Aliases: Auraax.C, W32/Auraax.worm, W32/Autorun.QXQ!worm, Win32/Auraax.BV, Worm.AutoRun.qxq
Variants: Worm.Win32.AutoRun.qxq, Win32/Auraax.DD, BackDoor-AWQ.b, Troj/Agent-IEZ, Trojan:Win32/Emold.D

Classification: Malware
Category: Computer Worm

Status: Active & Spreading
Spreading: Moderate
Geographical info: Europe, Asia
Removal: Easy
Platform: W32
Discovered: 24 Sep 2008
Damage: Low

Characteristics: The W32.Auraax malware is part of a family of Worms with the innate ability to spread their codes to various computer systems using removable storage devices as transport media. This Worm is also known for downloading rogue applications from the predetermined websites probably controlled by its author.

More details about W32.Auraax

Initial execution of this malware will create the wuaulct.exe file in the Microsoft Common folder under the Program Files directory. This is presumed to be the main trigger file for this Worm. The W32.Auraax program will then create an autorun.inf file in the removable storage device accompanied by the system.exe file which is actually a copy of itself. This will allow the malware to use the removable device to transfer its codes to other computer systems where it will be plugged in. The autorun.inf file will ensure that the executable file will be automatically launched once the removable drive is accessed by the computer user. The W32.Auraax Worm will then corrupt the svchost.exe and Explorer.exe system processes by injecting its codes into them. The debugger key is added to the Windows Registry entry. This will ensure that the Worm is executed every time Windows Explorer is launched by the computer user.
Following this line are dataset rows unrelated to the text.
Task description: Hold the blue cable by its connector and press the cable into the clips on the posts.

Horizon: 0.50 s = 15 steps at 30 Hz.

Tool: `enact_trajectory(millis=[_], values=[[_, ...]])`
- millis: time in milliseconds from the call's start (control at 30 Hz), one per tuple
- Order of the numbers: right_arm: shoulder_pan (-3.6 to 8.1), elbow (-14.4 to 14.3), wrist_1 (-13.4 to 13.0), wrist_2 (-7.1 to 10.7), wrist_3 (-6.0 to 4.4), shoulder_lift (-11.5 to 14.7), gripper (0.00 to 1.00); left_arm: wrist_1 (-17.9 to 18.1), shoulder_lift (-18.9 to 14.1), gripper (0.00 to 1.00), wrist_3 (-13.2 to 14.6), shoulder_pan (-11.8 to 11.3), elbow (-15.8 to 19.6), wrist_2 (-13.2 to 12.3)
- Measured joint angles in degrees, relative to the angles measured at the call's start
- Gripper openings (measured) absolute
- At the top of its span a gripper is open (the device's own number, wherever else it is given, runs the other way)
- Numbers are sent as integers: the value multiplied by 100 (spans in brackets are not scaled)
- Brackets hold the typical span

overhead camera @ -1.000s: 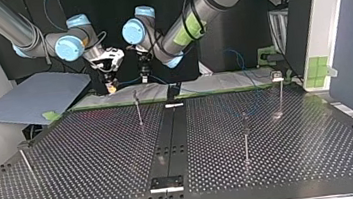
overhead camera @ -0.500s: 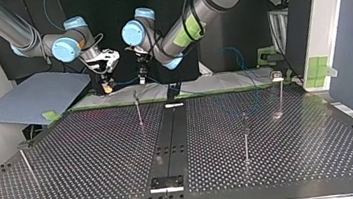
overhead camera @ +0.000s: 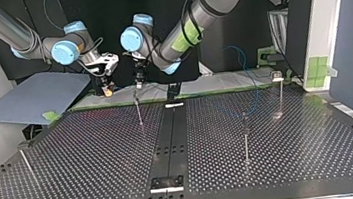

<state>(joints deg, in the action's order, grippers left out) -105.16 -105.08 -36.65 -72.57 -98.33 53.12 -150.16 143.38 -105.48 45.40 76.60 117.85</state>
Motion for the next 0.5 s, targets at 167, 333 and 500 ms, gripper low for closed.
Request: enact_trajectory(millis=[167,333,500], values=[[25,44,-7,9,-22,-24,0,-100,185,0,-14,-17,-176,16],[66,199,-7,14,-26,-176,0,-88,217,0,-15,-69,-205,39],[83,294,-5,28,-19,-265,0,-85,219,0,-9,-142,-205,31]])
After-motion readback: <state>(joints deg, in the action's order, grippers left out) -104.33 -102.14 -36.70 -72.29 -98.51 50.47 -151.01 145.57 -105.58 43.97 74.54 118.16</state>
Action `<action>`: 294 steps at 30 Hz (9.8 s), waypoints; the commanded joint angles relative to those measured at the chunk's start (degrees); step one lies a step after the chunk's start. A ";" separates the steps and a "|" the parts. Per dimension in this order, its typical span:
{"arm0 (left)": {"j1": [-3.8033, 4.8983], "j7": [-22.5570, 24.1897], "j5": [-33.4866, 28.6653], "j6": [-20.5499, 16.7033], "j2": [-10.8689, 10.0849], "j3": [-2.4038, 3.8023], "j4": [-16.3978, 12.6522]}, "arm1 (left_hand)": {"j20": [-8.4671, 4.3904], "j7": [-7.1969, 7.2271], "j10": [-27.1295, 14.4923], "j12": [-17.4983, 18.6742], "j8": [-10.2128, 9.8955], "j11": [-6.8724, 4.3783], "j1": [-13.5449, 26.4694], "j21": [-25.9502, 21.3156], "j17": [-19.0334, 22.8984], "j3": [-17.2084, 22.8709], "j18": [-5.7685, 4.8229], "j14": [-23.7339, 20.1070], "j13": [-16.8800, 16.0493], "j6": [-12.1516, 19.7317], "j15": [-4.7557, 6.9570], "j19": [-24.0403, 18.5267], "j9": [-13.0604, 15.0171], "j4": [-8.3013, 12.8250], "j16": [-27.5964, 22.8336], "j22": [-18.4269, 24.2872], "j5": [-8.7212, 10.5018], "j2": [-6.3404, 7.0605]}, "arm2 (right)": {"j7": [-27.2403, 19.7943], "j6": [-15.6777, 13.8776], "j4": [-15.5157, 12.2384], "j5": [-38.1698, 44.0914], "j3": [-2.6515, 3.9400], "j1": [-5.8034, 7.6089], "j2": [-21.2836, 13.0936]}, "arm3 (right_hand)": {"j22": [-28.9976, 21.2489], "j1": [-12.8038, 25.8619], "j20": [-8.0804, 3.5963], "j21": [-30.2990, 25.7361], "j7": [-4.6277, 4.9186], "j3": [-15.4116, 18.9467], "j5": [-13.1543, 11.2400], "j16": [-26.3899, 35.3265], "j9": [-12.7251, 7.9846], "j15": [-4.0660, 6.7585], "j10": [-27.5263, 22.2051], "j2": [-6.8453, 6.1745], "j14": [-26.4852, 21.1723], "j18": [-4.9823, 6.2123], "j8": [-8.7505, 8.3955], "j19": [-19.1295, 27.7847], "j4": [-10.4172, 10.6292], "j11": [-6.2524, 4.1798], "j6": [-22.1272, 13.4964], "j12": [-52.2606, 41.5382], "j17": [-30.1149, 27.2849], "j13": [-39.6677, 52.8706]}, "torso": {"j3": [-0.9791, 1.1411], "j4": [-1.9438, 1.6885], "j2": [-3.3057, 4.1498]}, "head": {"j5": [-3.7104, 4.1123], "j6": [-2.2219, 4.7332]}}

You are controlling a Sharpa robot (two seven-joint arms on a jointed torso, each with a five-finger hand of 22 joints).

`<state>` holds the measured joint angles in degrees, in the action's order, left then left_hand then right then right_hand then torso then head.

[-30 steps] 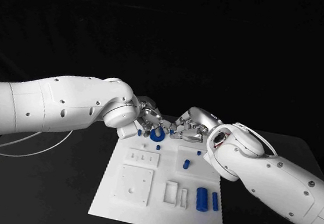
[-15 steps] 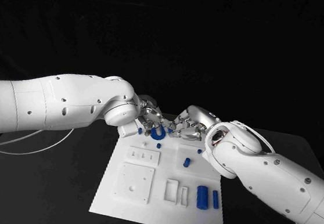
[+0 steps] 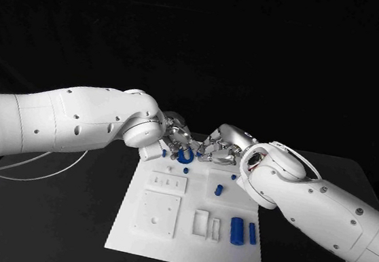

The Windows Registry is also used by this program to make sure that the malware becomes immediately active after every restart or reboot process. The W32.Auraax program has also been noted to contact remote servers based mostly in Russia to receive additional commands from its malicious author as well as download more potentially harmful codes into the compromised machine. This means that this malware has a routine which can hook certain functionalities of the Internet Explorer Web browser and redirect it voluntarily to the malicious author's controlled websites.